Padang – Keberhasilan pembinaan generasi muda di Sumatera Barat kembali membuahkan hasil membanggakan. Dua pelajar asal daerah ini, Ahmad Alfatih dari Kabupaten Agam dan Ulya Kirena Halim dari Kota Padang Panjang, resmi terpilih menjadi Calon Pasukan Pengibar Bendera Pusaka (Paskibraka) tingkat nasional tahun 2026.

Kepastian ini didapat setelah keduanya dinyatakan lolos verifikasi ketat yang dilakukan Badan Pembinaan Ideologi Pancasila (BPIP) di Jakarta. Kepala Badan Kesatuan Bangsa dan Politik (Kesbangpol) Provinsi Sumatera Barat, Mursalim, mengonfirmasi bahwa kedua putra-putri tersebut berhasil menyisihkan puluhan kandidat lainnya melalui serangkaian seleksi panjang.

“Alhamdulillah, ada dua orang perwakilan kita dinyatakan lolos seleksi nasional. Keduanya itu adalah Ahmad Alfatih dari Kabupaten Agam dan Ulya Kirena Halim dari Kota Padang Panjang,” ujar Mursalim.

Sebelum menembus panggung nasional, Ahmad dan Ulya harus bersaing ketat dengan 86 peserta dari 19 kabupaten/kota se-Sumatera Barat dalam seleksi provinsi pada 8-13 Mei 2026. Mereka sukses melewati berbagai tahapan berat, mulai dari tes wawasan kebangsaan, intelijensia, kesehatan, hingga uji kompetensi baris-berbaris dan kepribadian.

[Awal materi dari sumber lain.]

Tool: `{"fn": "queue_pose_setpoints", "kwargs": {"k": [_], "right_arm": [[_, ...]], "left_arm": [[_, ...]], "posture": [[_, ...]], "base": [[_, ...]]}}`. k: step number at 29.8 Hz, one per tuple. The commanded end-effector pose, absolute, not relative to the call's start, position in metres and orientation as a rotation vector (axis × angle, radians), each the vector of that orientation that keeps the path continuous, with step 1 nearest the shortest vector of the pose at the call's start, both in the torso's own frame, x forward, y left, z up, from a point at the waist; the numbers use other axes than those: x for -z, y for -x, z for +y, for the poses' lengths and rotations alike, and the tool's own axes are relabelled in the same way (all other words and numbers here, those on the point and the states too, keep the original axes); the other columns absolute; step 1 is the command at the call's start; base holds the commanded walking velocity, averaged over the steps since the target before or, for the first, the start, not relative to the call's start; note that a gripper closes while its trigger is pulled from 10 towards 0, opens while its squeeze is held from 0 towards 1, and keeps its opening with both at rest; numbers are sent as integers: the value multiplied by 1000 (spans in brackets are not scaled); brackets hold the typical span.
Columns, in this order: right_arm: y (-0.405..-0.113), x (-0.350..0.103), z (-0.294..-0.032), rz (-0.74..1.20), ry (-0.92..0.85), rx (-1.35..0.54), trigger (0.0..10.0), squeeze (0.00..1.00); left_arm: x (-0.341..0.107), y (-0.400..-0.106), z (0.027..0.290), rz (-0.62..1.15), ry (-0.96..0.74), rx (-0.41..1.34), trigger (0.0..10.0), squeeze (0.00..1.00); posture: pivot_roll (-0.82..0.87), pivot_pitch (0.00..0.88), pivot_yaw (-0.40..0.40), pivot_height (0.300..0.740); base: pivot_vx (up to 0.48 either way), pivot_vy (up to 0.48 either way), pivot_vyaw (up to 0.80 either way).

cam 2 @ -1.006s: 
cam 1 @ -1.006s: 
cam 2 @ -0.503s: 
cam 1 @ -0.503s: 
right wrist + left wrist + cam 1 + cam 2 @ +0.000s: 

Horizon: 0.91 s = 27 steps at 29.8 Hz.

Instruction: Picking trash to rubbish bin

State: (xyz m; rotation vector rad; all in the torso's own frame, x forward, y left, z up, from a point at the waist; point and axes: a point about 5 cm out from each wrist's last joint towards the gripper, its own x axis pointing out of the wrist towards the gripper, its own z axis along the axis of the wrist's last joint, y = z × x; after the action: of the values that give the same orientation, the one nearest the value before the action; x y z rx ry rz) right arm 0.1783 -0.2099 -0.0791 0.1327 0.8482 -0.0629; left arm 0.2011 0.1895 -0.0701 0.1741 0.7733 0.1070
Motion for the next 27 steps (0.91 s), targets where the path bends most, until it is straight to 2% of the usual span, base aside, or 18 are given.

Gubernur Sumatera Barat, Mahyeldi Ansharullah, menilai pencapaian ini sebagai bukti efektifnya program pembinaan karakter yang dijalankan pemerintah daerah. Menurutnya, keberhasilan ini mencerminkan kualitas kader muda Sumbar yang mampu bersaing di level nasional.

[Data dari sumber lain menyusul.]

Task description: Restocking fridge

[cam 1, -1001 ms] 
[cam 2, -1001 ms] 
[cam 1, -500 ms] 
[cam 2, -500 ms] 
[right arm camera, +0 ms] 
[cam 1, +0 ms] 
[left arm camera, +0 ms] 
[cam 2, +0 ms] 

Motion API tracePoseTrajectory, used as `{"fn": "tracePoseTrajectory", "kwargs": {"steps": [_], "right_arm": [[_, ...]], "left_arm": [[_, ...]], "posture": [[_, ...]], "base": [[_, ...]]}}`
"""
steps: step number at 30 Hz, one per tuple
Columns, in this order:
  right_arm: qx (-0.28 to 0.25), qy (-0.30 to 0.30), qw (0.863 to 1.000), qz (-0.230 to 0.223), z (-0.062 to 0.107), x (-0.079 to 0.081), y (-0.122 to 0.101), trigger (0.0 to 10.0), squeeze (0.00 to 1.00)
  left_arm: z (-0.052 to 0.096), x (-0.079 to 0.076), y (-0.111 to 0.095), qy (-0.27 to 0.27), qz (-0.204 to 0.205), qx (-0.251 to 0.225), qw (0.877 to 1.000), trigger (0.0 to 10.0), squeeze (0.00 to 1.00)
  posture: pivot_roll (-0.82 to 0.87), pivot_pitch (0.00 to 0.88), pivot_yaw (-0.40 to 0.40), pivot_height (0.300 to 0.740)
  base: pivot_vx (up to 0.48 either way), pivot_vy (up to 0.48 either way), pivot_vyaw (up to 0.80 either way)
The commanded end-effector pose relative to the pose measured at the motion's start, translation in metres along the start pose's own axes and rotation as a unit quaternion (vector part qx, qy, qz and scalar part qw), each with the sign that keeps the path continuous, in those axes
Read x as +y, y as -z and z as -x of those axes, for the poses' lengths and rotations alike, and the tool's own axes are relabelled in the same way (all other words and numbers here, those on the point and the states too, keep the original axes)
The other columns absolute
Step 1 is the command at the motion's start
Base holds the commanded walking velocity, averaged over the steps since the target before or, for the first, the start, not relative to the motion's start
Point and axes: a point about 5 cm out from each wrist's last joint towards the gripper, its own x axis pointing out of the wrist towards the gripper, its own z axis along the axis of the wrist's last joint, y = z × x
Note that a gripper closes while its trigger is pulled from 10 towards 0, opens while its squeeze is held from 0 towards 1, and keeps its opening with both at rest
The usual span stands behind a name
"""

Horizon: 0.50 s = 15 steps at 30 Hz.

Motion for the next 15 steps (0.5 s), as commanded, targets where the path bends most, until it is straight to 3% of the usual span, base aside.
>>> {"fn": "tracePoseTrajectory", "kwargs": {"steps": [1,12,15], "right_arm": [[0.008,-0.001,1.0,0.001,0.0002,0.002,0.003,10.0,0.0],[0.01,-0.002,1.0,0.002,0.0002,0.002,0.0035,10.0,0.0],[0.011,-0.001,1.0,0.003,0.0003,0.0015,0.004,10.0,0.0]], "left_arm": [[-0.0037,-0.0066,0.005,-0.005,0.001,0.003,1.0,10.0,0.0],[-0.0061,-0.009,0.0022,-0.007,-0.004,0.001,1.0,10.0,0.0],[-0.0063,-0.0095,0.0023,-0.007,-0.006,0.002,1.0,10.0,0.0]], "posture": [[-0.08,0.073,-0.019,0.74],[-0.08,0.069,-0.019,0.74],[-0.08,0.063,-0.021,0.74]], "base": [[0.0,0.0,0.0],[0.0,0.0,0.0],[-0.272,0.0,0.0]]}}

“Ini adalah kebanggaan bagi kita semua. Artinya, pembinaan generasi muda di Sumatera Barat berjalan baik dan mampu melahirkan putra-putri terbaik yang siap membawa nama daerah di tingkat nasional,” kata Mahyeldi di Padang, Selasa (23/6/2026).

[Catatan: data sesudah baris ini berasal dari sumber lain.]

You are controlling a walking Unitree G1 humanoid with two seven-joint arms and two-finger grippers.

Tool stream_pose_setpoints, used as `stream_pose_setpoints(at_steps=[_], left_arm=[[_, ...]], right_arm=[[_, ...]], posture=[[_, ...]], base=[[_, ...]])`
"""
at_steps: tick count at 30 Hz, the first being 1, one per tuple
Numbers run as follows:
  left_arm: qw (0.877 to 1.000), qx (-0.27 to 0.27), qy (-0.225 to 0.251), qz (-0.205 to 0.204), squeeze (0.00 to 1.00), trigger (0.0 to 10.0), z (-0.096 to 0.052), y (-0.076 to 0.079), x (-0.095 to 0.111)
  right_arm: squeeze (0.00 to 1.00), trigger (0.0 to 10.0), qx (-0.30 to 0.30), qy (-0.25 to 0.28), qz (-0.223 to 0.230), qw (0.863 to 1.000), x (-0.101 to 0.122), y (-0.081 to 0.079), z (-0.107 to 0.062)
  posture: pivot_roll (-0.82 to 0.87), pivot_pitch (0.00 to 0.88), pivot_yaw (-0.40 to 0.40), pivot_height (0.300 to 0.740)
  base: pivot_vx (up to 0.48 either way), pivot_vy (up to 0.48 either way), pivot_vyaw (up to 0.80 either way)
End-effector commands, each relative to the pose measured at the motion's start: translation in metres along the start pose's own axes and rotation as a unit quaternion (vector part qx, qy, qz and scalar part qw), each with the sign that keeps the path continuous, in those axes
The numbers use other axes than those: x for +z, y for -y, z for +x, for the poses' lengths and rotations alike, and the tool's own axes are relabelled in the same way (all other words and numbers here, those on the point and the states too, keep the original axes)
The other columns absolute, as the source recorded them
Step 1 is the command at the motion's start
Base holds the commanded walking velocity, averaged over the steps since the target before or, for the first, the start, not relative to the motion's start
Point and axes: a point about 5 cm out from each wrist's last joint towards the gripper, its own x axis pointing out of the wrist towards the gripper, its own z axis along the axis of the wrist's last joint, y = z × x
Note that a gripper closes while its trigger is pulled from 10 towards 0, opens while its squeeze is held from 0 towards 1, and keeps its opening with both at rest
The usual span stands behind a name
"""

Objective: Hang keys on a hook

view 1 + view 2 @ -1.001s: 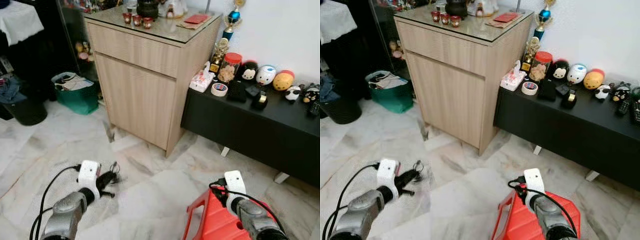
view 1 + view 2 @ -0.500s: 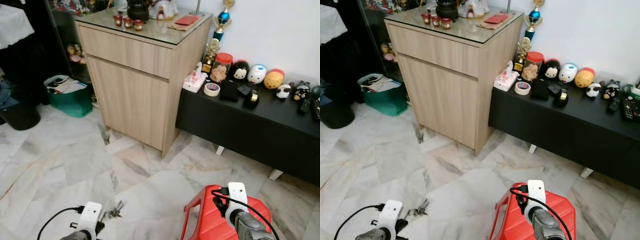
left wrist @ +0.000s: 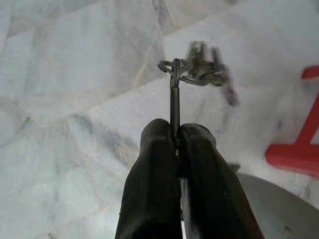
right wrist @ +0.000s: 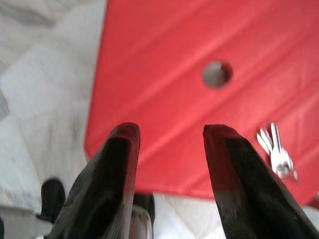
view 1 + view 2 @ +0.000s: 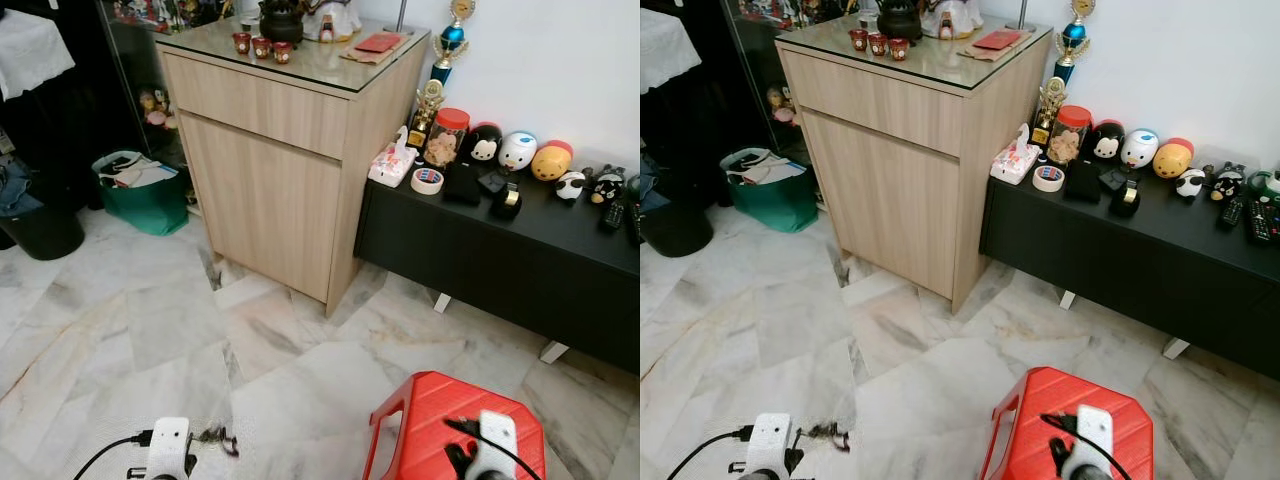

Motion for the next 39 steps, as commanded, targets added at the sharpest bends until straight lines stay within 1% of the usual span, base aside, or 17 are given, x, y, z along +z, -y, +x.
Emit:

Mahyeldi berharap prestasi ini bisa menjadi pemacu semangat bagi pelajar lain untuk terus berkarya. Ke depan, Pemerintah Provinsi Sumatera Barat berkomitmen memperkuat wadah kepemimpinan bagi generasi muda agar terus memberikan kontribusi positif bagi bangsa.

Sebagai langkah selanjutnya, kedua wakil Sumbar tersebut dijadwalkan menjalani pemusatan pendidikan dan pelatihan (diklat) selama 45 hari. Mereka akan ditempa di Desa Bahagia, Jakarta, mulai Juli mendatang sebagai persiapan bertugas pada upacara peringatan HUT Kemerdekaan RI di Istana Negara, Agustus 2026.

Sementara itu, peserta yang lolos seleksi di tingkat provinsi namun belum terpilih ke nasional, akan menjalani pemusatan pelatihan di UPTD BKOM Pelkes Provinsi Sumbar pada 1-18 Agustus 2026. Program ini menjadi upaya berkelanjutan pemerintah daerah dalam menanamkan nilai-nilai kebangsaan bagi generasi muda.